Racial disparities in treatment outcomes have not been thoroughly explored despite Black patients making up the majority of iTTP cohorts. To analyze iTTP survival and relapse in relation to race, researchers conducted a multicenter study using data from the U.S. Thrombotic Microangiopathy (USTMA) Consortium iTTP Registry.
Dr. Chaturvedi and colleagues evaluated 645 patients diagnosed with iTTP from 15 USTMA sites who were treated between 1995 and 2020. Treatment groups included corticosteroids only and corticosteroids plus rituximab (four doses of 375 mg/m2). Primary outcomes included acute iTTP-associated death and relapse-free survival (RFS).

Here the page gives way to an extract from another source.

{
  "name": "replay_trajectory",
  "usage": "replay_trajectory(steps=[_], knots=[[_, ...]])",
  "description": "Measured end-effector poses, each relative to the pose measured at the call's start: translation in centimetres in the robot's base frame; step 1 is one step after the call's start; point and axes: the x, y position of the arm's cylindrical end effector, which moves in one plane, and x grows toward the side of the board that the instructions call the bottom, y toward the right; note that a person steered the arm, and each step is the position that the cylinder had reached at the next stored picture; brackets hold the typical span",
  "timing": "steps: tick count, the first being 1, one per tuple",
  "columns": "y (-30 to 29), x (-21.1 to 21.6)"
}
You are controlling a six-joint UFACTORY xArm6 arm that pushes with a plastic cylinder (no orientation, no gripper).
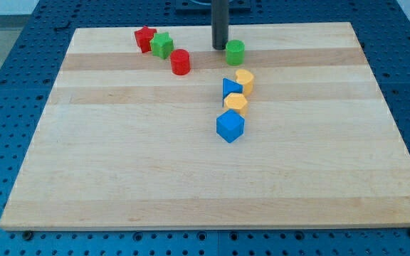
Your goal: Push green circle closer to yellow heart
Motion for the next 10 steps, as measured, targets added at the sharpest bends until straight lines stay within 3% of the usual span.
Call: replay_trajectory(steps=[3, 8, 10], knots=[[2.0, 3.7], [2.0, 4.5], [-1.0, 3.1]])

Results indicated that race, time to ADAMTS13 recovery, and prior relapse were relapse risk factors. As a result, patients were grouped by episode, race, and treatment. Patients were classified as relapsed or de novo (first episode).
Of 1,049 iTTP episodes, 3.3% resulted in acute iTTP-associated death. Results did not demonstrate a statistically significant difference in mortality based on race (3.2% of Black patients, 3.7% of white patients, and 2.3% of other/unknown). However, results associated age, male sex, and de novo episode with an increased risk of mortality.

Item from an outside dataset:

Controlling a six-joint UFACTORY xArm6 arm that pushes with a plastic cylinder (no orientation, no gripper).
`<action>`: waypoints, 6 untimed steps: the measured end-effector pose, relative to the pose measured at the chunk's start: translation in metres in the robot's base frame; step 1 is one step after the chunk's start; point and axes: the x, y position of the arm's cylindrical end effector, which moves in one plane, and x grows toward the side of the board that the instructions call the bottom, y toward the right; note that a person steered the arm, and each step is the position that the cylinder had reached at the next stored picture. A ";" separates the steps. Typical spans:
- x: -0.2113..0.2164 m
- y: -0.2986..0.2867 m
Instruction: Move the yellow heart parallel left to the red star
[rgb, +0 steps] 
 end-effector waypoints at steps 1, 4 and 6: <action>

Further results showed 34% of patients experienced relapse, and Black patients had shorter RFS (hazard ratio [HR] = 1.60, 95% CI 1.16-2.21). After examining race and treatment further, Dr. Chaturvedi and colleagues found that treatment with corticosteroids plus rituximab improved RFS in white patients (HR=0.37, 95% CI 0.18-0.73) but not in Black patients (HR=0.96, 95% CI 0.71-1.31).
When analyzed in subcohorts of relapse status and race by treatment (de novo and white, de novo and Black, relapsed and white, and relapsed and Black), treatment with rituximab did not improve RFS in white or Black patients with de novo iTTP but did delay relapse. However, treatment with rituximab had a statistically significant effect on improving RFS in white patients with relapsed iTTP but not in Black patients with relapsed iTTP.
In comparing the groups, a statistically significant effect was observed only for white patients (see TABLE).
“When we found that Black patients had a higher rate of relapse, we thought this might be due to issues around access to care – perhaps rituximab was offered at lower rates to certain groups,” Dr. Chaturvedi said. “However, this was not the case. The proportion of episodes treated with rituximab were similar in Black and white participants (51% vs. 47%). The causes of underlying differences in relapse rate are unknown but may be related to other biologic and environmental factors.”
Limitations of the study included non-randomized rituximab therapy, loss of follow-up, and lacking ADAMTS13 long-term data and biological samples. Additionally, mortality rates may have been underestimated for the cohort, as patients with fatal episodes occurring before 2006 were excluded.
“We hope that these findings will improve care for patients with iTTP,” Dr. Chaturvedi said. “Black patients, in particular, are likely to have a much shorter-lived response to rituximab and benefit from closer monitoring and alternative immunosuppressive therapies.”
Any conflicts of interest declared by the authors can be found in the original article.
Reference
Chaturvedi S, Antun AG, Farland A, et al. Race, rituximab, and relapse in TTP [published online ahead of print, 2022 July 7]. Blood. doi: 10.1182/blood.2022016640.